COSTA GOMES NA POSSE DO V GOVERNO
(8/8/75)
Cumpre-me apresentar-vos em termos reais a solução encontrada para ultrapassar esta longa crise política, cujos custos materiais e sobretudo humanos necessitamos de reconhecer e de lamentar.
No momento actual estamos mais pobres, mais radicalizados e menos tolerantes; demos passos que nos afastaram da liberdade e da construção do socialismo que o povo deseja e merece.
Foi uma experiência dolorosa, cujo único saldo positivo será aprender uma lição colectiva de maturidade política; os indivíduos e as forças políticas necessitam meditar nesta experiência que, pela negativa, demonstrou que o respeito mútuo é a essência da liberdade e que a tolerância é o cerne de uma vivência social pacífica.
Tornou-se meridianamente claro que quando homens e partidos substituem a luta política e ideológica legítima pela ambição do poder intoxicam a sociedade com o vírus da violência e da convulsão.
A solução que hoje vos apresento é uma medida transitória, um Governo de passagem, que espero seja a pausa política para em clima de ordem, disciplina e trabalho, se poder construir algo de mais definitivo.
O Directório, no qual o Conselho da Revolução voluntariamente concentrou os seus poderes de decisão, poderá ser acusado de falta de inspiração, mas não de falta de generosidade no esforço e na dedicação em bem servir o povo a que pertence.
Rejeitada desde sempre a hipótese de uma ditadura militar, apresenta-se uma solução viável para o período a que se destina; a que se considerou melhor, no emaranhado dos condicionamentos delicados que emergem de uma revolução, rumo ao socialismo.
Tanto na génese como no desenvolvimento desta crise, cujos focos de responsabilidade são muitos, criaram-se condições que não permitiam soluções mais fundas e definitivas, ao cancelar-se a pesquisa fértil, no campo das soluções governamentaispluripartidárias.
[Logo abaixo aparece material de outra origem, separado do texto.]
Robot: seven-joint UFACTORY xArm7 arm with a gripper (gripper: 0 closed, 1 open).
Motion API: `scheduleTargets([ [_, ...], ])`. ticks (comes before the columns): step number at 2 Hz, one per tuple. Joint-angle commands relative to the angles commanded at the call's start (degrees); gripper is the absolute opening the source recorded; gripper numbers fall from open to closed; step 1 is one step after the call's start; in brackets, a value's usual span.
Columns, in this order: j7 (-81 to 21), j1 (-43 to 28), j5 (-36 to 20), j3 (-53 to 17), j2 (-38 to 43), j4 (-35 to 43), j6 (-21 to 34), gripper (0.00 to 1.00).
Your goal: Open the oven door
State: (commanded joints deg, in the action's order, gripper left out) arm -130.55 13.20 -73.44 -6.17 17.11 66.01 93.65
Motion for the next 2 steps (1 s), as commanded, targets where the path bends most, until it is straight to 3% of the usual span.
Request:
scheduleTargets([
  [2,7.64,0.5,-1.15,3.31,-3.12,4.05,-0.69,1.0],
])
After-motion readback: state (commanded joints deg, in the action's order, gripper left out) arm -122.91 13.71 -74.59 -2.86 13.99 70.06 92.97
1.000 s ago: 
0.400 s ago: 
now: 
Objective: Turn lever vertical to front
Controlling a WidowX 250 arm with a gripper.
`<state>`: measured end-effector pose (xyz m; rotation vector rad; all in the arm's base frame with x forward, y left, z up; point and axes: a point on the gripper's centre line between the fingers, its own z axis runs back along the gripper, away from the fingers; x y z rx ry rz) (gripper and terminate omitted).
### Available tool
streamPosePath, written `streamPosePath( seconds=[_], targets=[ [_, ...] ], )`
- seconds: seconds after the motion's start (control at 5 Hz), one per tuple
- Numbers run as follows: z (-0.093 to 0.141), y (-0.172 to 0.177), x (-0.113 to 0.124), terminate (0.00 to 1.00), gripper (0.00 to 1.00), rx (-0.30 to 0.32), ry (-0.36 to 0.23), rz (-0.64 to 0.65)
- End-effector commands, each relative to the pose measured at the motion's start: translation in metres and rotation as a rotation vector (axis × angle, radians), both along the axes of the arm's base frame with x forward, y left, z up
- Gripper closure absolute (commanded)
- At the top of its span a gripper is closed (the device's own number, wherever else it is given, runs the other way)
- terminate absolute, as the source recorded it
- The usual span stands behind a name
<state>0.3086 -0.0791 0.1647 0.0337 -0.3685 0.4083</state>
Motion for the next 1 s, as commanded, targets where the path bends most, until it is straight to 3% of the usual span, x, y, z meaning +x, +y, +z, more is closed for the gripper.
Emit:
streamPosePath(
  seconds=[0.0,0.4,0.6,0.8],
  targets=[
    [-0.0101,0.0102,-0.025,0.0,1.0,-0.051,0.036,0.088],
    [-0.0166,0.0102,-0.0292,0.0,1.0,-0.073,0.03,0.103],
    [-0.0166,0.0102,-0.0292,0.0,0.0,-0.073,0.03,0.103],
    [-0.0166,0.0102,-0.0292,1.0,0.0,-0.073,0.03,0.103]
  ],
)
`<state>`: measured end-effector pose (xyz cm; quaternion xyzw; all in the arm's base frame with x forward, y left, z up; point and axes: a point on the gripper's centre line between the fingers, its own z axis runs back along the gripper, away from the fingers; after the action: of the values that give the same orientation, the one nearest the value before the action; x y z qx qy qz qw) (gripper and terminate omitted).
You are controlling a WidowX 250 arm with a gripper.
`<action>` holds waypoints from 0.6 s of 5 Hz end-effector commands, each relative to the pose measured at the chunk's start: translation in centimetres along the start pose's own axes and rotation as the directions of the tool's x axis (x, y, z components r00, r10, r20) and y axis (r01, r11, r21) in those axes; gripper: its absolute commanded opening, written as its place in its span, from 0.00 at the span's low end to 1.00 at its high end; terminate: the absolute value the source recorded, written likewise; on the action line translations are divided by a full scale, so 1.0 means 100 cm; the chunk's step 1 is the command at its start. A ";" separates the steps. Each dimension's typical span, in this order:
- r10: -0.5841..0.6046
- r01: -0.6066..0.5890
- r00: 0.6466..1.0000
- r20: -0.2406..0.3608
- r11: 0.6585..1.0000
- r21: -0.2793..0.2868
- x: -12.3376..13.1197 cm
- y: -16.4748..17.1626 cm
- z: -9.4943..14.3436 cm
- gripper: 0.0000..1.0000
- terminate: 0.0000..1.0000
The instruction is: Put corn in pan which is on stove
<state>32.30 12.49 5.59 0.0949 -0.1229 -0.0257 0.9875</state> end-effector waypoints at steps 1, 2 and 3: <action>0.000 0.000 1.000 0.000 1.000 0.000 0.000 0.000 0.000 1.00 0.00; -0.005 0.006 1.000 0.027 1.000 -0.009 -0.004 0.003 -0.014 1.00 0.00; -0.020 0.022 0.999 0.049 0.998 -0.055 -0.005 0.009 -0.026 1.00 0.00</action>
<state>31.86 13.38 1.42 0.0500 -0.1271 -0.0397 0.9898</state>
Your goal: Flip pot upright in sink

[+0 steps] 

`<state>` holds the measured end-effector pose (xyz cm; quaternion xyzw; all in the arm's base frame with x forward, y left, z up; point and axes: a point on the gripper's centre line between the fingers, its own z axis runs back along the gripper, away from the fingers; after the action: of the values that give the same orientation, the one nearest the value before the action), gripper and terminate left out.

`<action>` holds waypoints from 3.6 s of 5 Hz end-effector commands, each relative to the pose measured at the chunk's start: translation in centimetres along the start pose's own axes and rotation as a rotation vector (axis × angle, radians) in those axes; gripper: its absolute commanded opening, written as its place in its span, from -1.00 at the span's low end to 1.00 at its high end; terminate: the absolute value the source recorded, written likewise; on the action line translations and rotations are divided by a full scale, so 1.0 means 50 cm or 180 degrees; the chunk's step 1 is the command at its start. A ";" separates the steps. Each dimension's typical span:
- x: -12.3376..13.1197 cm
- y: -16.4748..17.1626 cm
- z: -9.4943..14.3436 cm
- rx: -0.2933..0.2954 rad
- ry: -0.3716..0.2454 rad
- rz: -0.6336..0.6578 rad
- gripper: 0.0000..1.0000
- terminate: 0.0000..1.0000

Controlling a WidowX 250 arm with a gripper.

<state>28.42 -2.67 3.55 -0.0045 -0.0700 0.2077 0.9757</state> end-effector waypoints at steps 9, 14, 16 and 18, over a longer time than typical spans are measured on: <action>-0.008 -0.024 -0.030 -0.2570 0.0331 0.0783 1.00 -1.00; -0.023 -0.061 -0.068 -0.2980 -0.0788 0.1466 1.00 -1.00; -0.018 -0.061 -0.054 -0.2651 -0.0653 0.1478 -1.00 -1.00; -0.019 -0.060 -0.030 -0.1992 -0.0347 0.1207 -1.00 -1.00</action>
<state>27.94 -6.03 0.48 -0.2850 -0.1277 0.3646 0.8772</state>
Emposso um Governo de homens que tiveram a coragem e a dedicação de servir o País, no período difícil que vivemos, e que cumprirão bem, ao pautar, apartidariamente, os seus procedimentos, afinando as suas decisões apenas pela vontade e interesses do povo.
Aos membros deste V Governo é-lhes reconhecida, à partida, a sua competência técnica e a nossa confiança política, no seu espírito de militância e sacrifício, traduzidos na aceitação patriótica desta difícil missão.
Em termos de futuro imediato seguir-se-á um período de acção governamental que desejamos dinâmica e fértil, dentro das linhas de actuação que adiante se referem.
Paralela e simultaneamente, o Directório e as forças políticas progressistas que em tal estiverem empenhadas haverão de estudar e construir uma solução mais duradoura e adequada.
Há muito que repensar. Os sistemas políticos ou oprimem ou servem os povos respeitando a sua vontade e interesses.
Nós, como representantes do M. F. A., não temos vocação nem condições para realizar a opressão, queremos e teremos de servir o Povo.
Os povos, como os homens, devem evoluir para patamares superiores da dignidade humana; se nos não queremos violentar, teremos de respeitar a nossa vontade individual e colectiva, orientando a nossa revolução no sentido de interesses superiores.
Os povos são grandes na alma e na sua vontade soberana, mas também na sua inércia evolutiva.
O nosso povo afirmou desejar o socialismo, mas tem uma alma, uma vontade e uma inércia que condiciona o ritmo da revolução socialista.
Um homem, um partido, um M. F. A., um directório são autenticamente revolucionários quando, respeitando a vontade e o ritmo do povo que servem, contribuam consciente e firmemente para a evolução positiva no sentido do socialismo.
Construir um plano de transição, uma linha de curso, não é tarefa de poucos, nem tarefa de poucas horas.
O V Governo, na sua eficácia gestora, haverá de ser a pausa para meditar e o tempo para construir com o Povo-M. F. A. e todas as forças políticas interessadas, o plano viável para o socialismo português, plano pragmático e inexorável mas moderado para ser seguro e poder resistir às reacções internas e externas que a velocidade gera.
Este V Governo não tem uma tarefa espectacular, mas sim a marca generosa do sacrifício de quem quer um socialismo ao serviço do povo.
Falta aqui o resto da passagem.